Greenhalgh noted that doesn’t have the sort of free press that the US and other countries affected by the obesity crisis do; Chinese state-run publications are not free to criticise the government’s relationship with Coca-Cola. And in her conversations with Chinese scientists, she also found they weren’t as bothered by the industry’s close ties to their work and public health policy as scientists elsewhere are increasingly becoming.

“In places like China, there’s just no watchdog organisation there,” she said.

Neither Coca-Cola, ILSI-China, nor the Chinese health ministry responded to Greenhalgh and her co-authors before their report went live.

“We’ll see how they’ll respond now,” she said.

Coca-Cola sent the below statement via email in response to Gizmodo reaching out for comment.

We recognise that too much sugar isn’t good for anyone. In fact, we support the current recommendation by several leading health authorities, including the World Health Organization (WHO), that people should limit their intake of added sugar to no more than 10% of their total energy/calorie consumption. We’ve begun a journey toward this goal.

We are rethinking many of our recipes around the world to reduce sugar, and we are exploring and bringing to market new sugar alternatives that help us keep the great tastes people love, but with less sugar and fewer calories.

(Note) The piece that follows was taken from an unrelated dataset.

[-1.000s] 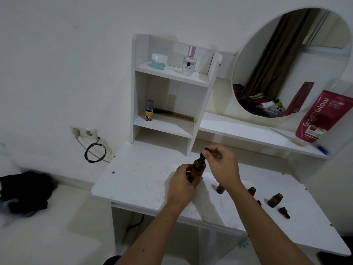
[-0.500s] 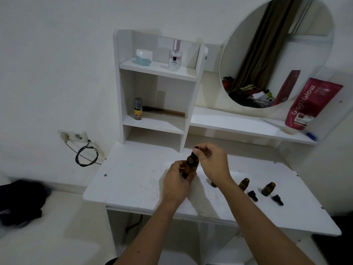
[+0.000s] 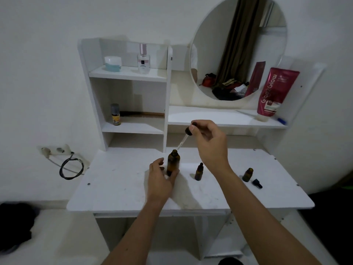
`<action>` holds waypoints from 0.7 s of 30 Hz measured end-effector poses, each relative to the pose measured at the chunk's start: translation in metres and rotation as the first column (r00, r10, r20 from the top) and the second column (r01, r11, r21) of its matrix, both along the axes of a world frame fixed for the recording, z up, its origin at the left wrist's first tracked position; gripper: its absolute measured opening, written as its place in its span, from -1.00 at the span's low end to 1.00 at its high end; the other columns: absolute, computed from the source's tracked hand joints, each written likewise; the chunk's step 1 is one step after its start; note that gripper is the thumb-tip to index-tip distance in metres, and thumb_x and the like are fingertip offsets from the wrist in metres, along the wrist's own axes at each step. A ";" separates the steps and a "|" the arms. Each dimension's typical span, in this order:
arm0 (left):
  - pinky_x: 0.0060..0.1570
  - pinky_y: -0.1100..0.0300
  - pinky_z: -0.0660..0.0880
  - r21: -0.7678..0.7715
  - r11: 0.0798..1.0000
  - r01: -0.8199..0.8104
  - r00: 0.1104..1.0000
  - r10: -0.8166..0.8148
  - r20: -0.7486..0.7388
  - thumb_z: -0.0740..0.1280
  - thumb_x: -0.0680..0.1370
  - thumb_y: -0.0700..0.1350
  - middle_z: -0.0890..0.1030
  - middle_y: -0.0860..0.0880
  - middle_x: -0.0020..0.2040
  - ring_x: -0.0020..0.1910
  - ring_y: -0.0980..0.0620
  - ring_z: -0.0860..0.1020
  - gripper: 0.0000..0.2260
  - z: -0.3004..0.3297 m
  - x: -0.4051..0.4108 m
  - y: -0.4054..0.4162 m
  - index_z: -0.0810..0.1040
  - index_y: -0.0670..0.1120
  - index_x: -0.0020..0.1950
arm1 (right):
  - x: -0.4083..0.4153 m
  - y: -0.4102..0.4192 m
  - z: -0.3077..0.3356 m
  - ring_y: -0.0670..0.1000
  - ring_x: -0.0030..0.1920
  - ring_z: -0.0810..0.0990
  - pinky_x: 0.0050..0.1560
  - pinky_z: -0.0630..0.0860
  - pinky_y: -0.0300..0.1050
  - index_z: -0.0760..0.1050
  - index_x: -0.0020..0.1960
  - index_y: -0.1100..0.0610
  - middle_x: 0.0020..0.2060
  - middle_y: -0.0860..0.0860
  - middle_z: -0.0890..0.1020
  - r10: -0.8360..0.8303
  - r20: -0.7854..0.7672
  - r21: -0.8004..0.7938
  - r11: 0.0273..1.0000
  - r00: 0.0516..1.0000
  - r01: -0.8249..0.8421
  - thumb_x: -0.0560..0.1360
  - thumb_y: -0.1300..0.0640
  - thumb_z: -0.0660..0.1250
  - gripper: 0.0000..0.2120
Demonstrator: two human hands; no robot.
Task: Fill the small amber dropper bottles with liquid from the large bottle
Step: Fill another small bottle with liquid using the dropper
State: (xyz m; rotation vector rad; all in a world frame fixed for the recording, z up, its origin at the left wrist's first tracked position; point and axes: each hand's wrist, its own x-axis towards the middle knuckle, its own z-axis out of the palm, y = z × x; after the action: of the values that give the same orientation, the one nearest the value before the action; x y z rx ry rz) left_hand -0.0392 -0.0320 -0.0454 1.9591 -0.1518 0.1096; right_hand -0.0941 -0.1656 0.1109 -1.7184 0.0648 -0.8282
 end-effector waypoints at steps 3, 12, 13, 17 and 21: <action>0.18 0.16 0.59 -0.081 0.996 -0.045 0.999 0.046 0.006 0.57 0.48 0.00 0.50 0.01 0.32 0.18 0.04 0.55 -0.36 0.000 -0.006 0.000 0.36 -0.03 0.48 | -0.018 -0.022 -0.006 -0.17 0.04 0.71 0.13 0.60 -0.32 0.66 0.11 0.09 -0.03 -0.09 0.74 -0.039 0.000 -0.019 0.999 0.999 0.039 0.58 0.19 0.45 -0.89; -0.16 0.27 0.57 -0.298 0.948 -0.109 0.990 0.130 0.051 0.50 0.55 -0.14 0.61 0.03 -0.10 -0.14 0.09 0.59 -0.77 0.009 -0.052 -0.020 0.50 0.01 0.11 | -0.061 -0.108 -0.026 -0.20 -0.02 0.72 0.02 0.63 -0.28 0.67 0.11 0.04 -0.10 -0.14 0.75 -0.232 -0.110 -0.020 0.973 0.966 0.231 0.58 0.11 0.46 -0.89; -0.16 0.32 0.55 -0.283 0.957 -0.062 0.995 0.083 0.062 0.48 0.56 -0.13 0.62 0.04 -0.13 -0.15 0.13 0.59 -0.82 0.010 -0.057 -0.026 0.53 0.02 0.08 | -0.064 -0.113 -0.028 -0.19 -0.04 0.72 -0.07 0.64 -0.24 0.67 0.10 0.03 -0.10 -0.14 0.76 -0.244 -0.125 -0.022 0.970 0.962 0.243 0.59 0.10 0.45 -0.89; -0.12 0.39 0.53 -0.200 0.952 0.231 0.972 -0.215 0.096 0.45 0.59 -0.17 0.66 0.07 -0.12 -0.11 0.19 0.61 -0.90 0.011 -0.070 -0.054 0.62 0.01 0.06 | -0.071 -0.127 -0.040 -0.18 -0.28 0.67 -0.27 0.54 -0.20 0.66 0.10 0.00 -0.11 -0.14 0.77 -0.256 -0.170 -0.025 0.966 0.952 0.256 0.59 0.09 0.44 -0.91; 0.02 0.41 0.52 -0.045 0.915 0.401 0.916 -0.398 0.057 0.46 0.58 -0.10 0.64 0.13 0.10 0.03 0.21 0.60 -0.72 0.000 -0.070 -0.089 0.58 -0.01 0.29 | -0.075 -0.132 -0.048 -0.18 -0.30 0.67 -0.20 0.58 -0.13 0.66 0.10 0.01 -0.13 -0.14 0.77 -0.260 -0.180 -0.006 0.965 0.949 0.264 0.59 0.13 0.44 -0.90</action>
State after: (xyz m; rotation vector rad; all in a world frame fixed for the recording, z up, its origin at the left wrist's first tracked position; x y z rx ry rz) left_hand -0.1096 -0.1208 -0.0450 1.8317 -0.5712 -0.1090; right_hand -0.1686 -0.2979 0.0626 -1.7870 0.4301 -0.8599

In China, we are committed to offering a full and growing portfolio of diverse beverage choices that cater to evolving consumer needs. We have launched over 22 low- or no-sugar products under 13 brands – including our first unsweetened tea–and three fibre-plus products to provide consumers with more low-calorie and nutrition-enhanced alternatives. Coca-Cola China is also making low- and no-sugar products and smaller packages more accessible to consumers and in more points of sale, as well as providing clear and easily-accessible product information to help consumers make informed choices.

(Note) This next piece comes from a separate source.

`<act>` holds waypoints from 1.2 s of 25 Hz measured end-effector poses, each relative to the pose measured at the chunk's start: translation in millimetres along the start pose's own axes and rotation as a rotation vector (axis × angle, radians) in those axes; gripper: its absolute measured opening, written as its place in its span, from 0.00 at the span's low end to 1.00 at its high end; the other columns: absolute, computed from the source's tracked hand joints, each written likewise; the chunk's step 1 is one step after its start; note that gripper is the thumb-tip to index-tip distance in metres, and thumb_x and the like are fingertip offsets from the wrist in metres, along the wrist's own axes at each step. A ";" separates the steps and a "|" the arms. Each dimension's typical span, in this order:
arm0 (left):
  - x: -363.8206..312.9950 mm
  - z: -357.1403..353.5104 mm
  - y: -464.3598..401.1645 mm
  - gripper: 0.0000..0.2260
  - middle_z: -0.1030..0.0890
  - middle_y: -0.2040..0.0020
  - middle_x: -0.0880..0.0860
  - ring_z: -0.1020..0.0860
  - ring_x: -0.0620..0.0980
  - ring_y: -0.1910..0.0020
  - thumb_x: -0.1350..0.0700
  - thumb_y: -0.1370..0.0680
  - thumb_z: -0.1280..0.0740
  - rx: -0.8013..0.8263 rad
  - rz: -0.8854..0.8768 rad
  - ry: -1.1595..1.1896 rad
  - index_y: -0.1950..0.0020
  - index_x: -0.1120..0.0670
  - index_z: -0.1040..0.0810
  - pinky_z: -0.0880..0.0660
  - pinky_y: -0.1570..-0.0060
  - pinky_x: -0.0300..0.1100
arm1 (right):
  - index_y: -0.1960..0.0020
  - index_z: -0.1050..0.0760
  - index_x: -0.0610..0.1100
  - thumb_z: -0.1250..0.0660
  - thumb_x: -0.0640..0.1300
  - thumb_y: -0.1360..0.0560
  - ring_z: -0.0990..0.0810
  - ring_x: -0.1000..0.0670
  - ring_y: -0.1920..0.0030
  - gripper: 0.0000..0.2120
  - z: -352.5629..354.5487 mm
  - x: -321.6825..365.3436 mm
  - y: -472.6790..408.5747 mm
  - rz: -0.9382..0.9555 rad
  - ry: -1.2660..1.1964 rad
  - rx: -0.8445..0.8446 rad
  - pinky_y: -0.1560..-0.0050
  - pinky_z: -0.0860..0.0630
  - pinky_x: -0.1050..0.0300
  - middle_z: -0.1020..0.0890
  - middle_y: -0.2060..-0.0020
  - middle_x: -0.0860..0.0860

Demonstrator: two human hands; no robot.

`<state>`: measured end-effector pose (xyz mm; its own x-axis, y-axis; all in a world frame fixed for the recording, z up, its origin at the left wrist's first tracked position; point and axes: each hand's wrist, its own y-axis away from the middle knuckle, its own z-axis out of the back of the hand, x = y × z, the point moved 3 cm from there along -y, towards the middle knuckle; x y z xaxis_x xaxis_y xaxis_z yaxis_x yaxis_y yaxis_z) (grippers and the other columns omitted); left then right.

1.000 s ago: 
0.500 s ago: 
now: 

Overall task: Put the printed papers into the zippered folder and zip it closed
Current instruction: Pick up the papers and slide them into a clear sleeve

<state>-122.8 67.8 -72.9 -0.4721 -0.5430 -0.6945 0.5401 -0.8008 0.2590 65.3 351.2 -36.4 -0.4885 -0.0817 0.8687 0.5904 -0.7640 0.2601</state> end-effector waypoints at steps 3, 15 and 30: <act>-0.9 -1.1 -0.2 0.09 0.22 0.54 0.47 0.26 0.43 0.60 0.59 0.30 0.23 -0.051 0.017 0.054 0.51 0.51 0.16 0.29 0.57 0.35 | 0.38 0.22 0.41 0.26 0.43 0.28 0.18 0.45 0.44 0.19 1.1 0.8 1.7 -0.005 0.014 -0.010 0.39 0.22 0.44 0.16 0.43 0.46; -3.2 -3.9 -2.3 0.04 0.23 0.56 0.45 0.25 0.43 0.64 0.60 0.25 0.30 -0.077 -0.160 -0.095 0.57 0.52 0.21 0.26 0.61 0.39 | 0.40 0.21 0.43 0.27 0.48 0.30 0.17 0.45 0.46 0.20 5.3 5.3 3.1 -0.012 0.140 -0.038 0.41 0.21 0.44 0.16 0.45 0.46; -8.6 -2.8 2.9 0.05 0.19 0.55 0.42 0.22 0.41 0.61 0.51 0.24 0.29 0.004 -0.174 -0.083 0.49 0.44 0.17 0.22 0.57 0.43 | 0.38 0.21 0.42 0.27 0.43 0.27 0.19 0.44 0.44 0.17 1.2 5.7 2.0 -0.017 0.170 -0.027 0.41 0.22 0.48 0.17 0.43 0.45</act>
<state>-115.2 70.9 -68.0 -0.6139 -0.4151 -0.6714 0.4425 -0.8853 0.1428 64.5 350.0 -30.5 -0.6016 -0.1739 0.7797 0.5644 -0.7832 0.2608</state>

The Coca-Cola Company has listened closely to those in the public health community and other stakeholders to better understand the most appropriate role we can play to support the fight against obesity in a way that is credible, transparent, and beneficial for everyone.

In 2015 we made a commitment to publicly disclose our financial support of health and well-being related scientific research and partnerships. We have kept that promise and we continue to publish regular updates on our online, searchable database.

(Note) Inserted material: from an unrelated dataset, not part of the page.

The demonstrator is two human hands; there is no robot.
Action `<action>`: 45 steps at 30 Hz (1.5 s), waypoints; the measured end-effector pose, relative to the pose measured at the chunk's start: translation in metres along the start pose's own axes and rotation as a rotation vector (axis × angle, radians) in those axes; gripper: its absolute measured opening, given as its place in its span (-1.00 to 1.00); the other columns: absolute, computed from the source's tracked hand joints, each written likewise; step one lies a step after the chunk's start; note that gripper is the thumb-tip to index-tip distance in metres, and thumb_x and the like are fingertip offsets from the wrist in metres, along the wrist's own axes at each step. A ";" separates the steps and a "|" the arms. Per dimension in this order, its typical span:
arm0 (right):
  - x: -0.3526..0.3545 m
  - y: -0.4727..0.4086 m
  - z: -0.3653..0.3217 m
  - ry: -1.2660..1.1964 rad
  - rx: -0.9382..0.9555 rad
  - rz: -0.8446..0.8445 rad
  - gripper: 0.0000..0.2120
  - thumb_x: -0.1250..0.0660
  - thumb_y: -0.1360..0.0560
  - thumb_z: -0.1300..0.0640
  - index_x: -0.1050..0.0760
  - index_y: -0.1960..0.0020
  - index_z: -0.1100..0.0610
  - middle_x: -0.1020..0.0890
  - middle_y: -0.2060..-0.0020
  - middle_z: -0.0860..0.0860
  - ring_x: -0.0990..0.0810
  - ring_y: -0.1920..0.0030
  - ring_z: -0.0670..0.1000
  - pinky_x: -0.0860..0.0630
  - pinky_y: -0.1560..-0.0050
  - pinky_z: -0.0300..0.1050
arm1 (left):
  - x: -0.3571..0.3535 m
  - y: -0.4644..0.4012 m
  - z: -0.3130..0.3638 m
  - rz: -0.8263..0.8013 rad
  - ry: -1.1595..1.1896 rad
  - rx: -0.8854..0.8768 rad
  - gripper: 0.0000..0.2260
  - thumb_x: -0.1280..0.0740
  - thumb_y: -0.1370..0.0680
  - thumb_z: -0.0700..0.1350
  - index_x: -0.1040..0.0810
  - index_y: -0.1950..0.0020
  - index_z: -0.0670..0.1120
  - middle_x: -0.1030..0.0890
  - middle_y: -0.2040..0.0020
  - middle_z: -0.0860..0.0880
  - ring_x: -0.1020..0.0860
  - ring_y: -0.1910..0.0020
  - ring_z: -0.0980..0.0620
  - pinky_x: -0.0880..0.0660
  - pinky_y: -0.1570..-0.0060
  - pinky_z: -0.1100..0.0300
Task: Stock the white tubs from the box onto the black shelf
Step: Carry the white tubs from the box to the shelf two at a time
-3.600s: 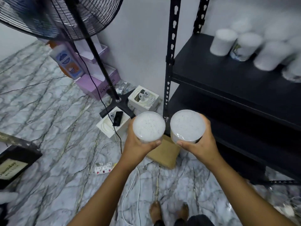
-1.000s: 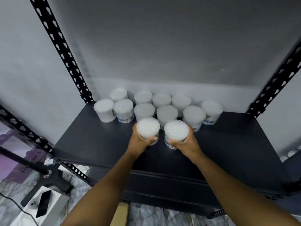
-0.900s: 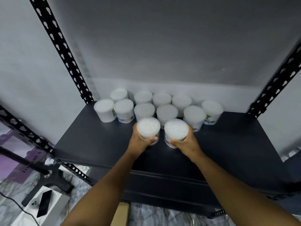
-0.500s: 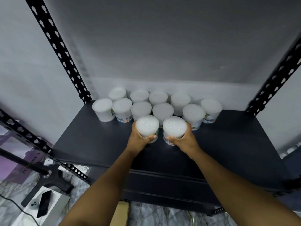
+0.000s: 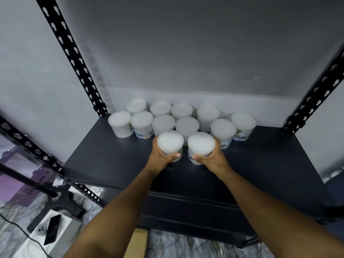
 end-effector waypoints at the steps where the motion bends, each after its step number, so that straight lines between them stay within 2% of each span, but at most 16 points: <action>1: 0.001 0.000 0.000 0.009 0.008 -0.006 -0.15 -0.60 -0.24 0.18 -0.16 -0.34 -0.07 -0.39 -0.25 -0.08 -0.39 -0.26 -0.07 -0.40 -0.19 -0.16 | 0.001 0.001 0.000 -0.004 -0.005 0.002 -0.13 -0.60 -0.24 -0.04 -0.12 -0.36 0.13 -0.37 -0.26 0.21 -0.42 -0.26 0.19 -0.43 -0.16 0.25; 3: 0.003 0.000 -0.002 0.025 0.024 -0.016 -0.12 -0.60 -0.23 0.17 -0.15 -0.37 -0.05 -0.37 -0.26 -0.09 -0.37 -0.27 -0.07 -0.40 -0.23 -0.13 | 0.002 0.004 0.003 -0.010 -0.027 0.005 -0.12 -0.59 -0.23 0.01 -0.11 -0.37 0.15 -0.35 -0.26 0.26 -0.40 -0.26 0.22 -0.41 -0.18 0.27; 7: 0.007 0.007 -0.003 0.091 0.046 -0.017 -0.09 -0.61 -0.22 0.11 -0.15 -0.41 -0.04 -0.36 -0.29 -0.09 -0.35 -0.28 -0.10 -0.36 -0.23 -0.18 | 0.001 0.015 0.010 0.014 -0.082 -0.002 -0.20 -0.55 -0.36 -0.08 -0.08 -0.37 0.17 -0.31 -0.26 0.32 -0.38 -0.23 0.30 -0.36 -0.12 0.43; 8: 0.008 0.011 -0.003 0.107 0.063 -0.015 -0.10 -0.61 -0.22 0.08 -0.17 -0.41 -0.03 -0.36 -0.31 -0.09 -0.36 -0.29 -0.10 -0.36 -0.24 -0.19 | 0.000 0.020 0.012 0.024 -0.093 -0.002 -0.22 -0.54 -0.37 -0.01 -0.08 -0.39 0.15 -0.32 -0.30 0.28 -0.38 -0.27 0.26 -0.37 -0.17 0.39; 10: 0.011 0.019 -0.003 0.156 0.097 -0.011 -0.11 -0.59 -0.24 0.03 -0.18 -0.42 -0.01 -0.38 -0.33 -0.08 -0.36 -0.32 -0.10 -0.38 -0.29 -0.14 | -0.001 0.032 0.013 0.042 -0.117 0.016 -0.12 -0.48 -0.34 0.21 -0.03 -0.49 0.09 -0.25 -0.46 0.12 -0.29 -0.42 0.14 -0.33 -0.36 0.16; 12: 0.015 0.031 -0.005 0.206 0.114 -0.014 -0.13 -0.57 -0.27 0.00 -0.17 -0.44 -0.01 -0.37 -0.35 -0.09 -0.35 -0.34 -0.11 -0.37 -0.33 -0.10 | -0.003 0.043 0.010 0.053 -0.148 0.029 -0.05 -0.42 -0.34 0.28 0.06 -0.54 0.08 -0.15 -0.53 0.05 -0.20 -0.48 0.08 -0.25 -0.44 0.00; 13: 0.018 0.038 -0.006 0.232 0.118 -0.015 -0.13 -0.56 -0.28 -0.02 -0.16 -0.45 -0.02 -0.35 -0.37 -0.09 -0.33 -0.36 -0.11 -0.35 -0.35 -0.10 | -0.005 0.052 0.013 0.059 -0.160 0.033 -0.06 -0.41 -0.36 0.26 0.07 -0.55 0.06 -0.13 -0.54 0.04 -0.17 -0.49 0.08 -0.22 -0.45 0.01; 15: 0.024 0.053 -0.006 0.297 0.122 -0.020 -0.10 -0.53 -0.32 -0.05 -0.09 -0.49 -0.02 -0.28 -0.44 -0.06 -0.26 -0.42 -0.08 -0.28 -0.40 -0.06 | -0.010 0.072 0.024 0.076 -0.181 0.029 -0.11 -0.40 -0.43 0.16 0.08 -0.56 -0.03 -0.10 -0.53 0.06 -0.13 -0.47 0.13 -0.18 -0.43 0.14; 17: 0.031 0.069 -0.006 0.384 0.120 -0.041 -0.10 -0.48 -0.37 -0.06 -0.03 -0.52 0.01 -0.19 -0.49 -0.03 -0.18 -0.47 -0.04 -0.21 -0.45 -0.04 | -0.015 0.090 0.030 0.083 -0.223 0.000 -0.23 -0.38 -0.51 0.01 0.02 -0.55 -0.08 -0.14 -0.42 0.12 -0.13 -0.38 0.21 -0.15 -0.34 0.27; 20: 0.042 0.095 -0.007 0.558 0.075 -0.064 -0.15 -0.39 -0.44 -0.11 0.00 -0.54 0.11 -0.12 -0.52 0.06 -0.11 -0.50 0.03 -0.14 -0.48 -0.01 | -0.023 0.116 0.036 0.082 -0.308 -0.089 -0.35 -0.35 -0.54 0.02 -0.11 -0.52 -0.06 -0.21 -0.44 0.06 -0.21 -0.42 0.11 -0.20 -0.39 0.17; 22: 0.051 0.112 -0.011 0.680 0.082 -0.082 -0.20 -0.32 -0.48 -0.17 -0.03 -0.53 0.15 -0.12 -0.52 0.09 -0.08 -0.51 0.05 -0.10 -0.49 0.05 | -0.029 0.131 0.039 0.054 -0.422 -0.077 -0.33 -0.31 -0.54 0.11 -0.11 -0.52 -0.10 -0.18 -0.52 -0.06 -0.17 -0.49 -0.02 -0.18 -0.46 0.03; 24: 0.059 0.129 -0.013 0.800 0.113 -0.097 -0.25 -0.23 -0.51 -0.22 -0.07 -0.52 0.15 -0.14 -0.51 0.10 -0.06 -0.52 0.06 -0.04 -0.50 0.09 | -0.037 0.145 0.043 0.027 -0.606 -0.056 -0.31 -0.25 -0.55 0.18 -0.09 -0.54 -0.13 -0.13 -0.54 -0.13 -0.08 -0.53 -0.08 -0.10 -0.49 -0.02; 27: 0.072 0.151 -0.016 0.936 0.122 -0.114 -0.31 -0.11 -0.55 -0.24 -0.09 -0.52 0.14 -0.13 -0.52 0.10 -0.02 -0.53 0.08 0.04 -0.51 0.09 | -0.047 0.161 0.053 -0.004 -0.920 -0.108 -0.34 -0.16 -0.56 0.23 -0.11 -0.53 -0.13 -0.11 -0.55 -0.12 -0.01 -0.54 -0.11 -0.03 -0.50 -0.05; 30: 0.084 0.169 -0.020 1.032 0.110 -0.144 -0.33 -0.02 -0.57 -0.25 -0.06 -0.53 0.12 -0.08 -0.53 0.09 0.04 -0.53 0.08 0.10 -0.51 0.07 | -0.057 0.173 0.059 -0.085 -1.084 -0.093 -0.34 -0.08 -0.57 0.26 -0.10 -0.54 -0.11 -0.04 -0.57 -0.11 0.06 -0.55 -0.10 0.06 -0.51 -0.05; 37: 0.104 0.191 -0.027 1.102 0.081 -0.150 -0.32 0.02 -0.56 -0.28 -0.02 -0.53 0.10 -0.04 -0.54 0.07 0.06 -0.54 0.07 0.10 -0.52 0.05 | -0.079 0.187 0.078 -0.133 -1.093 -0.110 -0.34 -0.08 -0.57 0.27 -0.09 -0.54 -0.10 -0.05 -0.57 -0.08 0.06 -0.55 -0.07 0.06 -0.51 -0.02; 45: 0.136 0.170 -0.030 1.079 0.059 -0.066 -0.32 -0.02 -0.56 -0.27 -0.05 -0.53 0.11 -0.09 -0.53 0.09 0.01 -0.53 0.08 0.06 -0.51 0.05 | -0.108 0.157 0.094 -0.153 -1.044 -0.199 -0.32 -0.10 -0.57 0.26 -0.08 -0.55 -0.12 -0.11 -0.55 -0.11 -0.02 -0.54 -0.09 0.01 -0.51 -0.02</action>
Point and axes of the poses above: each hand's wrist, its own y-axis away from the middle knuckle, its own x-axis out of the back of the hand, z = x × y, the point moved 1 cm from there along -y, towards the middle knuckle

In addition, the company decided in 2017 not to provide, either directly or through a third party (such as a trade association), all of the funding for well-being scientific research. The Coca-Cola Company does not conduct its own research on health and well-being. Rather, we support research efforts by independent and respected research institutions and universities. Under our guidelines, we will provide financial support for such research only if a non-Coca-Cola entity funds at least 50% of the cost.

Our previous support of such research produced scientifically valid results, but we recognised an opportunity to avoid some of the questions that result when we are the sole funder.